Assignment → The following data has a line with "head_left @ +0" and a line with "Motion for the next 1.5". Write out exactly those lines and all the lines between them.

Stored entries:
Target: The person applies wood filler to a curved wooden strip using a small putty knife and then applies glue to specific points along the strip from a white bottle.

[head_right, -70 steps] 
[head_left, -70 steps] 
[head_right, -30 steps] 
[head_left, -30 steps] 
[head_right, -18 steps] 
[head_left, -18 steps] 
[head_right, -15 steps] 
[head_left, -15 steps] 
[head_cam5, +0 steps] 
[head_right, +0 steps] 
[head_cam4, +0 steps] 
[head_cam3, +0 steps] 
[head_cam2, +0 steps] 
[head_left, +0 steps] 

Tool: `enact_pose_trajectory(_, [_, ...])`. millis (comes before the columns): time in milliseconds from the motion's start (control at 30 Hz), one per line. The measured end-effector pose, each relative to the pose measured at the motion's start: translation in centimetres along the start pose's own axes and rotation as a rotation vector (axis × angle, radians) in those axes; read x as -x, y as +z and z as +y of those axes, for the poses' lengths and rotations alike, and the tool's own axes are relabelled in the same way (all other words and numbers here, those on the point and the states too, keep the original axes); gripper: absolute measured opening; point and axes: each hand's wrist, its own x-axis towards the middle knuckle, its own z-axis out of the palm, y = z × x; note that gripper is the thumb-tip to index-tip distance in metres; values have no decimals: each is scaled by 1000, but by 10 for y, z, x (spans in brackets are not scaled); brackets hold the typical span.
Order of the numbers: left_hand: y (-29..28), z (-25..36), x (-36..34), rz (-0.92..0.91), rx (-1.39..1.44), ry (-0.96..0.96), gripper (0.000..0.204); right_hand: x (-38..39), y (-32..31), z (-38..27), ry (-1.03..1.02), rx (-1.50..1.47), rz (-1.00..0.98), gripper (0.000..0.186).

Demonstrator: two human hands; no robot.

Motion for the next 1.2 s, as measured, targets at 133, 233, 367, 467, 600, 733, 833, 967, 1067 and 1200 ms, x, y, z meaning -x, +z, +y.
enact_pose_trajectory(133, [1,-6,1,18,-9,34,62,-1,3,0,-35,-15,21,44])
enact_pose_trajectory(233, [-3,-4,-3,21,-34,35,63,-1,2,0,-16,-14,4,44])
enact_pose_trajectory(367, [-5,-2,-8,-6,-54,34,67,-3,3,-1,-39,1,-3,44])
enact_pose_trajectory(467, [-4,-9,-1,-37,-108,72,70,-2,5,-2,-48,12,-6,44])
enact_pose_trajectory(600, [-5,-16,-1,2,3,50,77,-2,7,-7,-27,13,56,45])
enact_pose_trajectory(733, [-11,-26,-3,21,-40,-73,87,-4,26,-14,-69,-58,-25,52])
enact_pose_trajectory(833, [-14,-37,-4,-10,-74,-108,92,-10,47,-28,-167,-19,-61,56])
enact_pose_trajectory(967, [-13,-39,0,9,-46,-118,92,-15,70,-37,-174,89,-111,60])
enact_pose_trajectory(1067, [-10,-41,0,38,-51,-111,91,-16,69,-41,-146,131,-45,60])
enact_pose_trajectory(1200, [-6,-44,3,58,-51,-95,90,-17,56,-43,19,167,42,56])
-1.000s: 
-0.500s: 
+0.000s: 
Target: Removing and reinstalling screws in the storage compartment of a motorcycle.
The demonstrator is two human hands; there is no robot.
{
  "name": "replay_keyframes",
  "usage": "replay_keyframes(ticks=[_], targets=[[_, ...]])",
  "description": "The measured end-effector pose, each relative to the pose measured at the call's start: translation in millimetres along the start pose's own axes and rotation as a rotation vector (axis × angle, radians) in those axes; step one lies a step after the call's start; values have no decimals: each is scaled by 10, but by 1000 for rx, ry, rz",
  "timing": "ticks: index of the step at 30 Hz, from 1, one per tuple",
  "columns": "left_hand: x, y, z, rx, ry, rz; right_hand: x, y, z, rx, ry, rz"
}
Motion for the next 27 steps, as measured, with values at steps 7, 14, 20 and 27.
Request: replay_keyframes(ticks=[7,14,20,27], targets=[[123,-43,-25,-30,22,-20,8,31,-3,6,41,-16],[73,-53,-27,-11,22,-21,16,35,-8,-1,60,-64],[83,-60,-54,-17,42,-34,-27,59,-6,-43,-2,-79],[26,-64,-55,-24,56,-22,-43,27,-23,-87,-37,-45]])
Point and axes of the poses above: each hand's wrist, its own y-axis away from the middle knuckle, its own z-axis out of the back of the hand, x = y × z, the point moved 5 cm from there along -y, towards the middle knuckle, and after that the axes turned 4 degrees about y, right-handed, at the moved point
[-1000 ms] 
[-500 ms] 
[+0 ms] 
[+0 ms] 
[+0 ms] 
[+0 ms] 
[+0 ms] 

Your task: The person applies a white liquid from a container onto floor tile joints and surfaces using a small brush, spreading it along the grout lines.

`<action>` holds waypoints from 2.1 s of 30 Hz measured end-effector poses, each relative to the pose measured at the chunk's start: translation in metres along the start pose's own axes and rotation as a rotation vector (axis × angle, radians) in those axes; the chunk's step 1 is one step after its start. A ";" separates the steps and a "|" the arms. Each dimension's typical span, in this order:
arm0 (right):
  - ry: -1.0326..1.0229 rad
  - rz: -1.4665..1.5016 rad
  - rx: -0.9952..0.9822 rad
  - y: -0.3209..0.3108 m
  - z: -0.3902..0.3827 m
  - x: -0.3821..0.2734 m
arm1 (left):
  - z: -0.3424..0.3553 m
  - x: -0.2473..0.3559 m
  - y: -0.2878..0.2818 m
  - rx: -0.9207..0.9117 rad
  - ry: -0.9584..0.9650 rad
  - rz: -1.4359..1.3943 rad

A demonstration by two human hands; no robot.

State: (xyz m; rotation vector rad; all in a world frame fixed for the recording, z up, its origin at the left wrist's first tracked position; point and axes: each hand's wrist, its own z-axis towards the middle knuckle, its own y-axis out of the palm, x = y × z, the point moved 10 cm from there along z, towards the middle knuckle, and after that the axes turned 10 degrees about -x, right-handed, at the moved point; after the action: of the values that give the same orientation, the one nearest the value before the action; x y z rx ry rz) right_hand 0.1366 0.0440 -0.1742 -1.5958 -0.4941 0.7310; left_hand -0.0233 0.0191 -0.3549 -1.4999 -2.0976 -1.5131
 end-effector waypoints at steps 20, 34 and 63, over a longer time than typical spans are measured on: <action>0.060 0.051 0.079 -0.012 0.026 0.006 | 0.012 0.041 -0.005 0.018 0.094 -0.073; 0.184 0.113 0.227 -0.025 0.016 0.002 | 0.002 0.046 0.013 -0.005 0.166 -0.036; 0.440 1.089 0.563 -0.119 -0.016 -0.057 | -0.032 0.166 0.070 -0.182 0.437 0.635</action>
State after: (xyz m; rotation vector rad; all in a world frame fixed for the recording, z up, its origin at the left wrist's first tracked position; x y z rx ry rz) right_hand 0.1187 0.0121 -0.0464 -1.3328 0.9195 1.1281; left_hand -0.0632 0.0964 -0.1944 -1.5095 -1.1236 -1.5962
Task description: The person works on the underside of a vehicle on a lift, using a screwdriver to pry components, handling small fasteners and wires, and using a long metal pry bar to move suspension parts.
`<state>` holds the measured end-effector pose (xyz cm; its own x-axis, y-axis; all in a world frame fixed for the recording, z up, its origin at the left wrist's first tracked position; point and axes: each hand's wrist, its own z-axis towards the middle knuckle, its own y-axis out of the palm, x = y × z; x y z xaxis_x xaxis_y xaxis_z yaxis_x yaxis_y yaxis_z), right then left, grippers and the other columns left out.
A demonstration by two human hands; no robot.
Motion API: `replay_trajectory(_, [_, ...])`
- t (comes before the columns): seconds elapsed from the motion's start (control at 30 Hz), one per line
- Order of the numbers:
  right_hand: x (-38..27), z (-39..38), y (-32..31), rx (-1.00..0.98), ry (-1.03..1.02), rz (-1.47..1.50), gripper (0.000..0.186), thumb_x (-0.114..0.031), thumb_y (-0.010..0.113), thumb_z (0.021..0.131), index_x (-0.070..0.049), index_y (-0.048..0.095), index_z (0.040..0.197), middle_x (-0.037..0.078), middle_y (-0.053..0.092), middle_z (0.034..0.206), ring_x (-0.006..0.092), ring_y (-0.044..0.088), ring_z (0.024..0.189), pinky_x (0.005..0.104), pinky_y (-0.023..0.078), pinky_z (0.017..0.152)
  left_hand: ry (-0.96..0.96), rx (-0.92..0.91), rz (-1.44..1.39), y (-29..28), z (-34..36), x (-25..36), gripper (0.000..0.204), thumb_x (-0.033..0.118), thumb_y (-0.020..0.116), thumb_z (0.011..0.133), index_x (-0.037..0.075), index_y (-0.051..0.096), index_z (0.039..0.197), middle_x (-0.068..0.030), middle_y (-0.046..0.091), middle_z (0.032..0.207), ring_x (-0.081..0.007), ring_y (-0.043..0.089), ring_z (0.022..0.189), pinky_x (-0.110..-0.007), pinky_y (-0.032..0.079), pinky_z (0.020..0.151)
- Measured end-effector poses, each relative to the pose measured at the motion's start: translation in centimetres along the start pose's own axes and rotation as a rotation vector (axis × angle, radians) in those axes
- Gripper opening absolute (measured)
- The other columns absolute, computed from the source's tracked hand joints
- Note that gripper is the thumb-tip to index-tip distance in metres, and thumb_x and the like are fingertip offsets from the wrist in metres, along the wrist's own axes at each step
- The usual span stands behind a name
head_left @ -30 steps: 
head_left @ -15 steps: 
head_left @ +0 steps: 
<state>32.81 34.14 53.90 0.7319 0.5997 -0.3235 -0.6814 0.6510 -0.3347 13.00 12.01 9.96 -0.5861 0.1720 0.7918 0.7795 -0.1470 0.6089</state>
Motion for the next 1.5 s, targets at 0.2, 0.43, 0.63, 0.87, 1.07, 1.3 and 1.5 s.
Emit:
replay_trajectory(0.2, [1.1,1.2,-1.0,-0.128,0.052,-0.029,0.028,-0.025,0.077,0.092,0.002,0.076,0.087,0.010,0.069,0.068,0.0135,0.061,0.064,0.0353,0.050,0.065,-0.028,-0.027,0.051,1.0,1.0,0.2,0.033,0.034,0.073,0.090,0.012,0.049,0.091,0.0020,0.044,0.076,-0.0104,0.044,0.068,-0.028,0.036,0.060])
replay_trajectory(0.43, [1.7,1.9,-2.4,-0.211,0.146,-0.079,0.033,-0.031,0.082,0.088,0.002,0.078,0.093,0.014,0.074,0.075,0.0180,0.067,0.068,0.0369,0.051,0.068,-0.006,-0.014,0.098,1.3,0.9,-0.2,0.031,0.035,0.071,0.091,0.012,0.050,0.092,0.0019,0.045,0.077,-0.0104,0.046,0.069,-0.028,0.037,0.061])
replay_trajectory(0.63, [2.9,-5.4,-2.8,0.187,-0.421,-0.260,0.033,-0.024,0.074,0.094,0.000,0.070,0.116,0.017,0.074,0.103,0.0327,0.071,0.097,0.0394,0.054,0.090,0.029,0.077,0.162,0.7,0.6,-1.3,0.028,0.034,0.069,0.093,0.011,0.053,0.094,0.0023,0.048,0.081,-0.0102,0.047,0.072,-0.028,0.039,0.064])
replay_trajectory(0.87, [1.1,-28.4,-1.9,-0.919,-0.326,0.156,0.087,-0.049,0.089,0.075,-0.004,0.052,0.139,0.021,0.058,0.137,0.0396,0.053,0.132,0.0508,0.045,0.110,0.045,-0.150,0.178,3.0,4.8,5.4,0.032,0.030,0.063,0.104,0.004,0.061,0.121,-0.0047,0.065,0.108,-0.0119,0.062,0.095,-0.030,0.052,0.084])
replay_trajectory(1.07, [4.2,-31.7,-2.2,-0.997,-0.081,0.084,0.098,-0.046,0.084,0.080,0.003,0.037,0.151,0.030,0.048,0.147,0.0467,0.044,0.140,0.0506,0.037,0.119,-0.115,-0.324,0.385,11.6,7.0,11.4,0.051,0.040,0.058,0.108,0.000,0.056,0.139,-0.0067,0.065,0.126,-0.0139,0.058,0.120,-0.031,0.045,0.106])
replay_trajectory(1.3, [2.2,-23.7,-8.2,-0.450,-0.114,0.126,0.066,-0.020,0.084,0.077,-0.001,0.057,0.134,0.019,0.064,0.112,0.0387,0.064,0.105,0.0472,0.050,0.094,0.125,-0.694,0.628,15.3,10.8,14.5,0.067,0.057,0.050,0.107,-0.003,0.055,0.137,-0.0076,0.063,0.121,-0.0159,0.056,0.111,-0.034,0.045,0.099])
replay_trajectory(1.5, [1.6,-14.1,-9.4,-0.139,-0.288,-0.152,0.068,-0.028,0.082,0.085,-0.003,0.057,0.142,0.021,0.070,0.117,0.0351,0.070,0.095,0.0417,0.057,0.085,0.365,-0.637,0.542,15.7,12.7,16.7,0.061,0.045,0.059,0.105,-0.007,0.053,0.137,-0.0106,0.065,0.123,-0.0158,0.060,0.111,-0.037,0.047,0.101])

Exercise answer →
head_left @ +0 steps: 
<state>32.81 34.14 53.90 0.7319 0.5997 -0.3235 -0.6814 0.6510 -0.3347 13.00 12.01 9.96 -0.5861 0.1720 0.7918 0.7795 -0.1470 0.6089</state>
Motion for the next 1.5 s, targets at 0.2, 0.43, 0.63, 0.87, 1.07, 1.3 and 1.5 s.

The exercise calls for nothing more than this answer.